Tips for Working With Buyers
Have you ever dealt with unreasonable buyers who seemed totally clueless about their responsibilities in the transaction? Real estate professionals may share some of the blame in many of these cases. Almost all elements of successful buyer’s representation are traced back to a straightforward, informative, and honest buyer consultation period.
Here are a few important things you need to do in developing a productive business relationship with buyers.
1. Set the Right Tone
When it comes to getting a buyer’s representation agreement signed, language and culture can be important. Simplify the wording and explain that you are committing to them as well, by way of the agreement.
We suggest using the words “compensation” or “professional service fee” instead of “commission”, “written authorization” is an alternative to the word “contract,” which can have an oppressive tone. Allowing clients take the wheel when preparing to sign the paperwork. Ask them to fill out the agreement and deliver it in a way in which the client feels comfortable like they’re taking control of their own document.
2. Make an Emotional Connection
Figure out how to build rapport with potential clients using personality types. The analytical buyer needs to know that you know your stuff. The amiable buyer needs to know that you care about them.

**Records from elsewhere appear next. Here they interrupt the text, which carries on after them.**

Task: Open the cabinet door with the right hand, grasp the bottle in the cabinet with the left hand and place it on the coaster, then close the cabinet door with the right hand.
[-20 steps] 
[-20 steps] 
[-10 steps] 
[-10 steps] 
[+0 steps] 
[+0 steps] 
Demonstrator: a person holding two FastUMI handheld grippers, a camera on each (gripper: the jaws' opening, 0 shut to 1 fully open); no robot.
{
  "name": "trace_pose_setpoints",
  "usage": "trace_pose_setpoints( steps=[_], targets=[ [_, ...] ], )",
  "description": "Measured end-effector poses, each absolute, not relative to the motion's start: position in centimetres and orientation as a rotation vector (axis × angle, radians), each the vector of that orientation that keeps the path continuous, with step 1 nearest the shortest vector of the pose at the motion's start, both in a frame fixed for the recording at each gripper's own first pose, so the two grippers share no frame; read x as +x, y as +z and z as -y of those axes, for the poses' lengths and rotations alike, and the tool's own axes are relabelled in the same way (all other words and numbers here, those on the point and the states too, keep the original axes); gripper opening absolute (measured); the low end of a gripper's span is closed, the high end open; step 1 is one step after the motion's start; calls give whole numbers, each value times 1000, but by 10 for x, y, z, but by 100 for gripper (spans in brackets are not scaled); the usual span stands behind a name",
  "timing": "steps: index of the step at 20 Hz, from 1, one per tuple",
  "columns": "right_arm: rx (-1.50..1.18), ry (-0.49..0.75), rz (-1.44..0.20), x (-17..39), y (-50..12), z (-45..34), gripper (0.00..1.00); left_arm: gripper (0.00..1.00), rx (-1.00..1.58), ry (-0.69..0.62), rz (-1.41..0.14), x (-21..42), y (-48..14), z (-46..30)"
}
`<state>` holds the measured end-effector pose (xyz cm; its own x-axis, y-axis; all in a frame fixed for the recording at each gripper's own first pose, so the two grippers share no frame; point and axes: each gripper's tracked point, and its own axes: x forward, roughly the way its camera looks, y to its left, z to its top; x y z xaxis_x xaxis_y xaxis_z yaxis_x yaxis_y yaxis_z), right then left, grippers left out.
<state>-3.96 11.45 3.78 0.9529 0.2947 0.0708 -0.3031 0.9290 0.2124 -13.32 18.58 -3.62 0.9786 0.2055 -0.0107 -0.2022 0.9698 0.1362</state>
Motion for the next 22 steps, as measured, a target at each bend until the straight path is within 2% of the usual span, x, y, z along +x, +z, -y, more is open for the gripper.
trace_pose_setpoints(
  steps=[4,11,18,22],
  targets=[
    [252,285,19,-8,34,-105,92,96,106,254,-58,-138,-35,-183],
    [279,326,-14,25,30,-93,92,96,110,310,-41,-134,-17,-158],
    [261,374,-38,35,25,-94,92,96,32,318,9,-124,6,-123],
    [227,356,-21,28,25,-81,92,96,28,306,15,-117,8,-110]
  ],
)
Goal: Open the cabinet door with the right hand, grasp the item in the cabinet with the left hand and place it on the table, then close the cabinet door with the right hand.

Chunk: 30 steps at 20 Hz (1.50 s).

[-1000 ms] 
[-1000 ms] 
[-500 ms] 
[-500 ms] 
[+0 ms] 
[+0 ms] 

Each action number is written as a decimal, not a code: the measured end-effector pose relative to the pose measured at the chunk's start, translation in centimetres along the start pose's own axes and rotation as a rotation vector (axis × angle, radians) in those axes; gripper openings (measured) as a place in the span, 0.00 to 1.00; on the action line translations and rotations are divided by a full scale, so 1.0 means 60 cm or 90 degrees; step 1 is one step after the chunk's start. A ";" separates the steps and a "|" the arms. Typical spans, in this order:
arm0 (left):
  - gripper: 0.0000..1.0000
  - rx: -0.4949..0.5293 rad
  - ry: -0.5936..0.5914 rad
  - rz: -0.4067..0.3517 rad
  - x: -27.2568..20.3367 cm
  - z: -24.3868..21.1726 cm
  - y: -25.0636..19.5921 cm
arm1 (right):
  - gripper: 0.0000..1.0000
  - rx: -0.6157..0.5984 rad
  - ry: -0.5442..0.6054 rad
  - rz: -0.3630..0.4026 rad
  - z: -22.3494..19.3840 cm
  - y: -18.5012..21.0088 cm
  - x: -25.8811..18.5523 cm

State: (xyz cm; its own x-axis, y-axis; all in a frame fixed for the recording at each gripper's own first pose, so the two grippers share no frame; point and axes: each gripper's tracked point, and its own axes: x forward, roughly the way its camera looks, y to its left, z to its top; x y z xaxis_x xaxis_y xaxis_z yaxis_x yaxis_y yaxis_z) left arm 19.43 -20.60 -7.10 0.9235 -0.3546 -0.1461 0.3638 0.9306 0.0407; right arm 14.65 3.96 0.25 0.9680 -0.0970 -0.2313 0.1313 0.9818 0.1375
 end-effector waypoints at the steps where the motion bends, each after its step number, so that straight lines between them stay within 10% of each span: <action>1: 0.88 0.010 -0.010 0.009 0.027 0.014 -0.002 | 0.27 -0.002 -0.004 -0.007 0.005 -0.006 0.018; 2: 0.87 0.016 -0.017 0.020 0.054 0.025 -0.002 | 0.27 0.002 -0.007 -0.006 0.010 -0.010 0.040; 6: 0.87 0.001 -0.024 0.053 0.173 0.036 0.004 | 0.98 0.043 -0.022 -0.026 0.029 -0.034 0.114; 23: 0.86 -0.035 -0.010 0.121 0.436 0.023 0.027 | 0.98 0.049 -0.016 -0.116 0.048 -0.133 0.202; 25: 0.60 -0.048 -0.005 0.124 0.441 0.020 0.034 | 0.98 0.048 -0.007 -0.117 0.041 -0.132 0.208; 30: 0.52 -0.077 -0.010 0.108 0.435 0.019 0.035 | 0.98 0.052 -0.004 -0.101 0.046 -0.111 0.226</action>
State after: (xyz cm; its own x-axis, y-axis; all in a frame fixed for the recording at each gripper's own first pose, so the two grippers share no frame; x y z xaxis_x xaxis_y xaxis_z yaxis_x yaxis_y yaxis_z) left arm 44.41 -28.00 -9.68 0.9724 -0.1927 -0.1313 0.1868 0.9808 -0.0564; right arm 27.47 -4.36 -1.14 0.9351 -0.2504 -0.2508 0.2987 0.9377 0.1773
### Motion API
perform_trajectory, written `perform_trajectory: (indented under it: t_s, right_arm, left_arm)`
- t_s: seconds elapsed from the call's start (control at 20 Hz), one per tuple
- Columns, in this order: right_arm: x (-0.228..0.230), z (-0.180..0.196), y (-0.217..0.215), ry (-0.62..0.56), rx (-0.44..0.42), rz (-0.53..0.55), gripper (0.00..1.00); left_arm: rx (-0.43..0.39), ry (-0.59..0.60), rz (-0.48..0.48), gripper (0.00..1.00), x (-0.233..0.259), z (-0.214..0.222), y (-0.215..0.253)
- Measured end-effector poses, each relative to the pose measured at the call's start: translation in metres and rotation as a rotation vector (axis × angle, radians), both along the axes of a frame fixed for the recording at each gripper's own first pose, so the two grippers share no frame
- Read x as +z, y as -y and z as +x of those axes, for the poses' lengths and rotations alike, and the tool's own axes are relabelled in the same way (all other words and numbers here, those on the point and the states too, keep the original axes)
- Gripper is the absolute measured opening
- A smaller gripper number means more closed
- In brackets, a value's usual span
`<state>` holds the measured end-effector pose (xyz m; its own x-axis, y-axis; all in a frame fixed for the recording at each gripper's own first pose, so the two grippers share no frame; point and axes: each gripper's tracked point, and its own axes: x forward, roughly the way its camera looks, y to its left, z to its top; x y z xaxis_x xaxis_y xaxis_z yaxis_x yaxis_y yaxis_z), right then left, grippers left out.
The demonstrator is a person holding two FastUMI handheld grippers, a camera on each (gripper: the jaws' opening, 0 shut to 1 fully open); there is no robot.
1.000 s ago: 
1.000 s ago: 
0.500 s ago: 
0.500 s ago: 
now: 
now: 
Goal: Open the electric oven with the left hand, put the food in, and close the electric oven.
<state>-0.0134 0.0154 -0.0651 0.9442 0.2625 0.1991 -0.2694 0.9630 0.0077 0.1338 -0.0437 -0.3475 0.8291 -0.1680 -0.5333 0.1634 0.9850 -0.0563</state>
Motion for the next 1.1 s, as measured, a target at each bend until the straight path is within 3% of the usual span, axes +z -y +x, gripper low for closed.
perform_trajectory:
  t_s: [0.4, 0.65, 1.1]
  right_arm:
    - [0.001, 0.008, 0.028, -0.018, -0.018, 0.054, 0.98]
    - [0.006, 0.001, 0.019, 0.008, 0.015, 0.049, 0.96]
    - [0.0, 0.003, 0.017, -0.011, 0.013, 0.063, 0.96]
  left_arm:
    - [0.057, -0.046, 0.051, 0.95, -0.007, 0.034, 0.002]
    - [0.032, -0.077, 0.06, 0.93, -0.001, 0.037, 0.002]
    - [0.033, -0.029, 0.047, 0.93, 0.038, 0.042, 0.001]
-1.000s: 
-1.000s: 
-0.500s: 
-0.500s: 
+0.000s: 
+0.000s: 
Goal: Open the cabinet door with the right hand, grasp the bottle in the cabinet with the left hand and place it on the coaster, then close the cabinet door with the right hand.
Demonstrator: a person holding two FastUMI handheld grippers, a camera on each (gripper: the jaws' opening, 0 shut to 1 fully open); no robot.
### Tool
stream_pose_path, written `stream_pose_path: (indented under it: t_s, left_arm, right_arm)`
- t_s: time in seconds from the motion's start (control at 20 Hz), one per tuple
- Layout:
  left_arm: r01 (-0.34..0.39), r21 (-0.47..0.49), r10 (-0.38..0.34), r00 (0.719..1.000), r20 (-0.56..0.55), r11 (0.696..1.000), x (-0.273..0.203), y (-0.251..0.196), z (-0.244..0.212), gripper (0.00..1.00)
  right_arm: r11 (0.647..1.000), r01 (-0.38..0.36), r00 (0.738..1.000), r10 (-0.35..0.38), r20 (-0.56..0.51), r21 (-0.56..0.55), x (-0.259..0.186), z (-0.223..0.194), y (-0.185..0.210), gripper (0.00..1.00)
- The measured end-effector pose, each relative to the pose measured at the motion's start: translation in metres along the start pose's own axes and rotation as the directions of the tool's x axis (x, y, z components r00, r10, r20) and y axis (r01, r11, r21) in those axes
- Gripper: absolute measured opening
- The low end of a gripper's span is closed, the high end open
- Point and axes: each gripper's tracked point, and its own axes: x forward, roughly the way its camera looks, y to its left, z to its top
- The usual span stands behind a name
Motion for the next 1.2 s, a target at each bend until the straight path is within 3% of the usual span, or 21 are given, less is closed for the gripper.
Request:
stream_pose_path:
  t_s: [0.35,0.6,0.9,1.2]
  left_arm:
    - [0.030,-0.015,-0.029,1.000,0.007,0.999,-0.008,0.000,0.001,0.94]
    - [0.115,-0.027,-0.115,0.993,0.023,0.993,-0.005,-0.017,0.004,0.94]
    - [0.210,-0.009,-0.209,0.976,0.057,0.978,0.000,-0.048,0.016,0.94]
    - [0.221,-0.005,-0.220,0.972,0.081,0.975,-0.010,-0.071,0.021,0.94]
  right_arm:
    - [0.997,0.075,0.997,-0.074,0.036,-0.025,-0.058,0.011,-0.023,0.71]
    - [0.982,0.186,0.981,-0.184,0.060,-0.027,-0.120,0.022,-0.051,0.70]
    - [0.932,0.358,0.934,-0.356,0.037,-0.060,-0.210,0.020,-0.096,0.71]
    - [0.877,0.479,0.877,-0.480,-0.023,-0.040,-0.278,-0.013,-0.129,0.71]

Buyer’s reps should not be tempted to dress down with people they know. Proper business attire makes it easier for family and friends to separate out an agent’s professional persona. The consultation period is also a good time to get to know what the buyer is looking for on a deeper level.
3. Show Your Value
Explain the whole home buying process and how a buyer’s rep fits into it. It’s something real estate professionals routinely do on the selling side. Start putting your value proposition in front of the buyers in the same way that you put your value proposition in front of the sellers. Many buyers use online search to find the homes they want, which is why the consultation is a great time to show exactly why they still need you.
4. Anticipate Objections
Even if you follow a professional real estate’s advice note for note, you would have to be ready to field some common objections. Honesty and professionalism is a great response to a potential client’s unwillingness to sign an exclusive agreement.
Sharing the Code of Ethics can help handle objections. The emphasis on signed agreements can be a powerful ally in the argument for exclusive buyer’s agreements.